Background:
The clinical behavior of cT4 prostate cancer is poorly understood. Previous studies have historically grouped patients with T4 disease with those with other locally advanced presentations such as extraprostatic extension (cT3a) and seminal vesicle involvement (cT3b) (1). Data remain limited regarding the natural history of clinical T4 prostate cancer and its patterns of locoregional spread. Recent evidence showing improved survival rates after local and systemic therapies suggests that more patients with T4 prostate cancer may benefit from local therapy (2–4). Specifically, use of external-beam radiation therapy (EBRT) was found in two large randomized trials to provide survival advantages over hormone therapy alone for patients with high-risk disease (5, 6). The Radiation Therapy Oncology Group (RTOG) contouring atlas recommends that elective pelvic nodal irradiation for prostate cancer include treatment of the presacral LNs in the subaortic region and the distal common iliac nodes up to the L5/S1 interspace, with the contours for the external iliac nodes extending to the top of the femoral head and those for the obturator nodes to the top of the symphysis pubis (7). Whether these nodal targets should be modified depending on local disease invasion is unknown. We therefore attempted to identify common sites of nodal disease presentation and failure for patients presenting with cT4 prostate cancer.
Methods:
With the approval of our Institutional Review Board, we retrospectively identified all men who presented with treatment-naive cT4 prostate cancer, had available pelvic imaging for review, and received treatment at our institution from 1996 through 2018. Prostate cancer diagnosis was confirmed by review of pathology slides by a genitourinary pathologist. Initial disease staging for all patients consisted of a baseline bone scan and pelvic imaging (computed tomography [CT] or magnetic resonance imaging [MRI]). T4 disease was confirmed based on findings from physical examination, cystoscopy, examination under anesthesia (e.g., cystoscopy or rectal ultrasonography), imaging or combination thereof.
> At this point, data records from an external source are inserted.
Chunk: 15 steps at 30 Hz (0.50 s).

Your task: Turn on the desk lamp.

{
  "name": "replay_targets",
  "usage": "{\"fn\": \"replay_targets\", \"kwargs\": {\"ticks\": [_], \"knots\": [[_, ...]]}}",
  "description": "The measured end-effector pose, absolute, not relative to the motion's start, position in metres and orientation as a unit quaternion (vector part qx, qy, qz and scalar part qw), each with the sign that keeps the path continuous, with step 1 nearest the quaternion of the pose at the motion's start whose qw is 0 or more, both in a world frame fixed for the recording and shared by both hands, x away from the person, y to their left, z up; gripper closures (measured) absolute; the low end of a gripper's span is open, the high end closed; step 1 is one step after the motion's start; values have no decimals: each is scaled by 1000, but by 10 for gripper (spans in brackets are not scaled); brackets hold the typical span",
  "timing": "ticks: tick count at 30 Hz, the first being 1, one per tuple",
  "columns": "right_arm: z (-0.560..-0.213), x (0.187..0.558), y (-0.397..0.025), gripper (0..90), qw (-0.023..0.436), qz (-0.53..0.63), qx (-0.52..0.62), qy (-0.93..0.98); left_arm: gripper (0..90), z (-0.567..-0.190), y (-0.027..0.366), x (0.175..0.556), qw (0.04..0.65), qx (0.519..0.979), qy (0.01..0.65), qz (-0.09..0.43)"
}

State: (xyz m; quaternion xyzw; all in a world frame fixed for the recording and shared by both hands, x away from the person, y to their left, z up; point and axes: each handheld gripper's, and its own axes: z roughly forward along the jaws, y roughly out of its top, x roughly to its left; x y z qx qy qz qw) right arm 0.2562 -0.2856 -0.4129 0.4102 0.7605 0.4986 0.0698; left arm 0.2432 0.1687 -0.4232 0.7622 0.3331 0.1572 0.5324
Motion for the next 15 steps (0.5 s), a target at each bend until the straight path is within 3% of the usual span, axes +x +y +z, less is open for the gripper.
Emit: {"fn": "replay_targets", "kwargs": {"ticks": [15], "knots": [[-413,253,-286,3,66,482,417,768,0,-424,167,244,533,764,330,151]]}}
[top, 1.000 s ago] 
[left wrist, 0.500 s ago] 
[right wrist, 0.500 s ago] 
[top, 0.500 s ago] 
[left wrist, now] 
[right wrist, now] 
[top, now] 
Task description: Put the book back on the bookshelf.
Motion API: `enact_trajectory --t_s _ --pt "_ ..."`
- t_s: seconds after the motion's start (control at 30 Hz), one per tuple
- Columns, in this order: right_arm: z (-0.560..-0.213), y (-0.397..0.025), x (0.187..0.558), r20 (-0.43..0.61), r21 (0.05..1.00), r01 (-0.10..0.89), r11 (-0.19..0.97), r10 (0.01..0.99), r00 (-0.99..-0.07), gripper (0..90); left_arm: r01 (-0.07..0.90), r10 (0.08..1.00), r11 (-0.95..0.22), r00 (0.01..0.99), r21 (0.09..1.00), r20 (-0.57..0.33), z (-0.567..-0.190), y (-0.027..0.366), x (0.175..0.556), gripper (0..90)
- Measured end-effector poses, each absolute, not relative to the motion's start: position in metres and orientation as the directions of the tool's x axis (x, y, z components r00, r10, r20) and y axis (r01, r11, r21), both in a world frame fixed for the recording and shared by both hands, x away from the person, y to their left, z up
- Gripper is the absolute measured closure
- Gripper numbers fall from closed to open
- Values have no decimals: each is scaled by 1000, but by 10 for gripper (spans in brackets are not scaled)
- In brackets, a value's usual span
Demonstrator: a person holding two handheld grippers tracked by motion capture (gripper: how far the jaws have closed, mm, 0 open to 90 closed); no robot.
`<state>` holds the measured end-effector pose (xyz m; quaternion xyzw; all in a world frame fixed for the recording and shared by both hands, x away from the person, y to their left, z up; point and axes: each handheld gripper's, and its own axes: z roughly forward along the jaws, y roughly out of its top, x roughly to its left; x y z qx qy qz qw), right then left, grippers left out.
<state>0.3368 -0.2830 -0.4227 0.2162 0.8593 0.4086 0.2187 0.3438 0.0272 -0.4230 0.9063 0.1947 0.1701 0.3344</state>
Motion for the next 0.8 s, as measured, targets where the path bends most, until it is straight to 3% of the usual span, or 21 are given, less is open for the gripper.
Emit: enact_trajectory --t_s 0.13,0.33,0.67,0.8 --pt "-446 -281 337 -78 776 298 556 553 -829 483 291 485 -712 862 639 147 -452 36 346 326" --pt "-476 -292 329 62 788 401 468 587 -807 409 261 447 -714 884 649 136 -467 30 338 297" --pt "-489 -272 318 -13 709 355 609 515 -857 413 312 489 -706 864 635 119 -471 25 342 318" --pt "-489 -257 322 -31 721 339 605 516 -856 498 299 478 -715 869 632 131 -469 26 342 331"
LN involvement and location at diagnosis were reviewed by a genitourinary radiologist (TKB). All patients’ follow-up scans were also reviewed and based on LN size, imaging characteristics, progression/regression characteristics on systemic therapy, LN failure sites were recorded. For patients who underwent pelvic LN dissection, any pathologically involved LNs and their anatomic locations were recorded. A total of 103 patients met these criteria with a median follow up of 8 years (range 0.5–14 years). Baseline patient characteristics are summarized in Table 1. LN involvement either upfront or at recurrence were considered in this analysis. Pelvic LN echelons were defined as per the RTOG contouring consensus (7). Descriptive statistics were used to present patient characteristics. Proportion of LN region involvement was compared via Chi-square test. All tests were two sided with p-value <0.05 considered significant. Statistical analyses were done using JMP Pro ver. 15 and SAS ver. 9.4 (both Cary, NC).
Table 1.
Characteristics | Value or No. (%) |
---|---|
Age, years | |
Mean | 63 |
Median | 62.4 |
Range | 40–88 |
Initial PSA Level, ng/mL | |
Mean | 58 |
Median | 17.5 |
Range | 0.5–900 |
Tumor Histology | |
Adeno (NOS) | 81 (79) |
Adeno (ductal) | 9 (9) |
Small Cell | 6 (6) |
Other (NE, sarc, sq) | 7 (7) |
Grade Group | |
2 | 1 |
3 | 4 |
4 | 15 |
5 | 77 |
N/A (small cell histology) | 6 |
Organ(s) Involved | |
Bladder | 54 (52) |
Bladder & rectum | 24 (23.3) |
Bladder & PSW | 2 (2) |
Rectum | 14 (14) |
Rectum & PSW | 1 (1) |
PSW | 5 (5) |
Bladder, rectum & PSW | 3 (3) |
Disease Stage | |
T4N0M0 | 24 (23) |
T4N1M0 | 22 (21) |
T4NanyM1 | 57 (55) |
Initial N Category | |
0 | 26 (25) |
1 | 77 (75) |
Initial M Category | |
0 | 46 (45) |
1a | 13 (13) |
1b | 38 (37) |
1c | 6 (6) |
Abbreviations: NOS, not otherwise specified; duct, ductal; other, neuro-endocrine, sarcomatoid, squamous; PSW, pelvic sidewall.
Results:
Patients with any rectal involvement at diagnosis (n=42) had a significantly increased rate of perirectal and mesorectal LN involvement compared with those who did not (n=61) (45% vs 26% p <0.05) (FIGURE 1). No other LN stations were significantly associated with local disease organ invasion (all P>0.05). The perirectal and mesorectal nodal echelons are not part of the standard pelvis EBRT field and are therefore underdosed, especially when intensity-modulated radiation therapy is used (FIGURE 2). Furthermore, standard LN dissection conducted as part of prostatectomy and pelvic LN dissection include the external iliac, obturator, hypogastrics +/− presacral lymph nodes. This pattern of perirectal and mesorectal involvement with rectal invasion was present in patients presenting with non-metastatic or metastatic disease (Supplement Figure1). In contrast, the presence of bladder or pelvic side wall involvement was not associated with a distinct pattern of LN disease (all P>0.05), although only a few patients in this study (11 [11%]) had pelvic side-wall involvement.
Discussion:
The role of neoadjuvant and local therapy for T4 prostate cancer is being actively investigated (2, 8, 9). Our findings suggest that men presenting with clinical T4 prostate cancer with rectal involvement who are to receive definitive local therapy may benefit either from adjustment of pelvic EBRT fields to encompass the mesorectal and perirectal lymph nodes or from surgical removal of the involved nodes. Although adjusting radiation fields in response to invasion of surrounding organs is common for cancer of other pelvic organs, this issue has not been addressed in prostate cancer (10).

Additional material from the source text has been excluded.